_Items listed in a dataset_
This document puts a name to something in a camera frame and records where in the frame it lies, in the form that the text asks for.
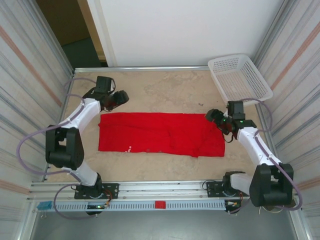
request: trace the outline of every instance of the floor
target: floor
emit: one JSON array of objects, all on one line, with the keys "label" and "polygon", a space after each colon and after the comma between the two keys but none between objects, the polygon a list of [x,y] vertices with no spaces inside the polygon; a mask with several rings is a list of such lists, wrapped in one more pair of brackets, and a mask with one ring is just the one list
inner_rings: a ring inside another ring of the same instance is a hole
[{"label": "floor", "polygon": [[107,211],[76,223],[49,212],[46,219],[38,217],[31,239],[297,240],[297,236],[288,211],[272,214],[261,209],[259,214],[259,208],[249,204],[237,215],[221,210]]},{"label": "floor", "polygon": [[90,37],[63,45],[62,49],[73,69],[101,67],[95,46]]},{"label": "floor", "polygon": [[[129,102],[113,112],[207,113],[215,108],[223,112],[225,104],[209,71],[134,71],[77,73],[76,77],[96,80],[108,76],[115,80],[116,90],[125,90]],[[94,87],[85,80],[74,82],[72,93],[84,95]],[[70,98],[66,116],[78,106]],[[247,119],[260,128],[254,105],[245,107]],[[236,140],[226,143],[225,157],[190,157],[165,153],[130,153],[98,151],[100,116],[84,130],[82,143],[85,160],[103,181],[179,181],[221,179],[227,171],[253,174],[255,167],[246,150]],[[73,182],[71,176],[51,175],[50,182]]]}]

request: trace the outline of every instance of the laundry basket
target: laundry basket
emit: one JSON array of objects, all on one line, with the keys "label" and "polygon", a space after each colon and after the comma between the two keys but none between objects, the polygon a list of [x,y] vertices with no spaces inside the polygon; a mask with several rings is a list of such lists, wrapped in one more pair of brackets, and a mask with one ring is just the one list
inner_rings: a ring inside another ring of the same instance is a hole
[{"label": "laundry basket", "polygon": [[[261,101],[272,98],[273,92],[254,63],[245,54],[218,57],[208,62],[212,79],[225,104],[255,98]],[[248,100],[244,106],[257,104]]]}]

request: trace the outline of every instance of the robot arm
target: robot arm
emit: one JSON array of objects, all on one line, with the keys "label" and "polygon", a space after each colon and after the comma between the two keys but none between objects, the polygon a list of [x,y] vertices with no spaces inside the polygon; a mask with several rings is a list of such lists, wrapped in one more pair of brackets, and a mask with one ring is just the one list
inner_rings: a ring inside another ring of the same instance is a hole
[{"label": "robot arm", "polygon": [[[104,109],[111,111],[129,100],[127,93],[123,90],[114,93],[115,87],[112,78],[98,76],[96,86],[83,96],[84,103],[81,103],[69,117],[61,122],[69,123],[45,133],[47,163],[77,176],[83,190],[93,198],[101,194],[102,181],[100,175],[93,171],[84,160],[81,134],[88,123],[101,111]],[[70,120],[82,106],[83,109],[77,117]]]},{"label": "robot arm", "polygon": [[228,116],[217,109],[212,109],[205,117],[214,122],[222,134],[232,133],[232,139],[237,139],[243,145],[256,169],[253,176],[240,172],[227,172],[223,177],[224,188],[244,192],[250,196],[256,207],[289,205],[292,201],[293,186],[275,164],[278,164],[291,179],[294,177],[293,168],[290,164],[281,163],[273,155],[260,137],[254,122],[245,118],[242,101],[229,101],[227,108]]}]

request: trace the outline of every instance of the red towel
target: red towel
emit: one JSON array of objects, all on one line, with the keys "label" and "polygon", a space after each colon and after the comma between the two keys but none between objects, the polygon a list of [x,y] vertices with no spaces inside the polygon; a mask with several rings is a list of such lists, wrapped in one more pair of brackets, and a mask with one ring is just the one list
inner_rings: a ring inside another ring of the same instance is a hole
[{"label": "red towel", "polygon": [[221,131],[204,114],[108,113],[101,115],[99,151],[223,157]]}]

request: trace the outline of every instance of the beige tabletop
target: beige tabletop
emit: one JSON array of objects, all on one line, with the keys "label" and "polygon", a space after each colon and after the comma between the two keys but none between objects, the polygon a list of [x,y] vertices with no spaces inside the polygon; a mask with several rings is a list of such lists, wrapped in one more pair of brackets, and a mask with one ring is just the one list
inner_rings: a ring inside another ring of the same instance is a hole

_Assignment_
The entries above must be restated exactly in the answer, and the pictures left out.

_Result for this task_
This document puts a name to something in a camera frame and records where in the frame it lies, in the form that the text asks for.
request: trace the outline of every instance of the floor
target: floor
emit: one JSON array of objects, all on one line, with the keys "label" and "polygon", a space after each colon and after the comma between the two keys but none between objects, the polygon a list of [x,y] vertices with no spaces inside the polygon; a mask with several rings is a list of such lists, wrapped in one more pair of brackets, and a mask with one ring is just the one list
inner_rings: a ring inside another ring of the same instance is a hole
[{"label": "floor", "polygon": [[107,211],[76,223],[49,212],[46,219],[38,217],[31,239],[297,240],[297,236],[288,211],[272,214],[261,209],[259,214],[259,208],[249,204],[237,215],[221,210]]},{"label": "floor", "polygon": [[90,37],[63,45],[62,49],[73,69],[101,67],[95,46]]},{"label": "floor", "polygon": [[[129,102],[113,112],[207,113],[215,108],[223,112],[225,104],[209,71],[134,71],[77,73],[76,77],[96,80],[108,76],[115,80],[116,90],[125,90]],[[94,87],[85,80],[74,82],[72,93],[84,95]],[[70,98],[66,116],[78,106]],[[247,119],[260,128],[254,105],[245,107]],[[236,140],[226,143],[225,157],[190,157],[165,153],[130,153],[98,151],[100,116],[84,130],[82,143],[85,160],[103,181],[179,181],[221,179],[227,171],[253,174],[255,167],[246,150]],[[73,182],[71,176],[51,175],[50,182]]]}]

request: trace the outline of every instance of the laundry basket
target: laundry basket
emit: one JSON array of objects, all on one line, with the keys "label" and "polygon", a space after each colon and after the comma between the two keys but none between objects, the polygon a list of [x,y] vertices with no spaces inside the polygon; a mask with several rings is a list of such lists, wrapped in one more pair of brackets, and a mask with one ring is just the one list
inner_rings: a ring inside another ring of the same instance is a hole
[{"label": "laundry basket", "polygon": [[[261,101],[272,98],[273,92],[254,63],[245,54],[218,57],[208,62],[212,79],[225,104],[255,98]],[[248,100],[244,106],[257,104]]]}]

request: trace the outline of every instance of the robot arm
target: robot arm
emit: one JSON array of objects, all on one line, with the keys "label" and "polygon", a space after each colon and after the comma between the two keys but none between objects, the polygon a list of [x,y] vertices with no spaces inside the polygon; a mask with several rings is a list of such lists, wrapped in one more pair of brackets, and a mask with one ring is just the one list
inner_rings: a ring inside another ring of the same instance is a hole
[{"label": "robot arm", "polygon": [[[104,109],[111,111],[129,100],[127,93],[123,90],[114,93],[115,87],[112,78],[98,76],[96,86],[83,96],[84,103],[81,103],[69,117],[61,122],[69,123],[45,133],[47,163],[77,176],[83,190],[93,198],[101,194],[102,181],[100,175],[93,171],[84,160],[81,134],[88,123],[101,111]],[[70,120],[82,106],[83,109],[77,117]]]},{"label": "robot arm", "polygon": [[228,116],[217,109],[212,109],[205,117],[214,122],[222,134],[232,133],[232,139],[237,139],[243,145],[256,169],[253,176],[240,172],[227,172],[223,177],[224,188],[244,192],[250,196],[256,207],[289,205],[292,201],[293,186],[275,164],[278,164],[291,179],[294,177],[293,168],[290,164],[281,163],[273,155],[260,137],[254,122],[245,118],[242,101],[229,101],[227,108]]}]

request: trace the outline of every instance of the red towel
target: red towel
emit: one JSON array of objects, all on one line, with the keys "label" and "polygon", a space after each colon and after the comma between the two keys but none between objects, the polygon a list of [x,y] vertices with no spaces inside the polygon; a mask with several rings is a list of such lists, wrapped in one more pair of brackets, and a mask with one ring is just the one list
inner_rings: a ring inside another ring of the same instance is a hole
[{"label": "red towel", "polygon": [[221,131],[204,114],[108,113],[101,115],[99,151],[223,157]]}]

request: trace the outline of every instance of the beige tabletop
target: beige tabletop
emit: one JSON array of objects, all on one line, with the keys "label" and "polygon", a space after each colon and after the comma between the two keys but none between objects, the polygon a list of [x,y] vertices with no spaces inside the polygon; a mask with several rings is a list of such lists, wrapped in one more pair of brackets, and a mask with one ring is just the one list
inner_rings: a ring inside another ring of the same instance is a hole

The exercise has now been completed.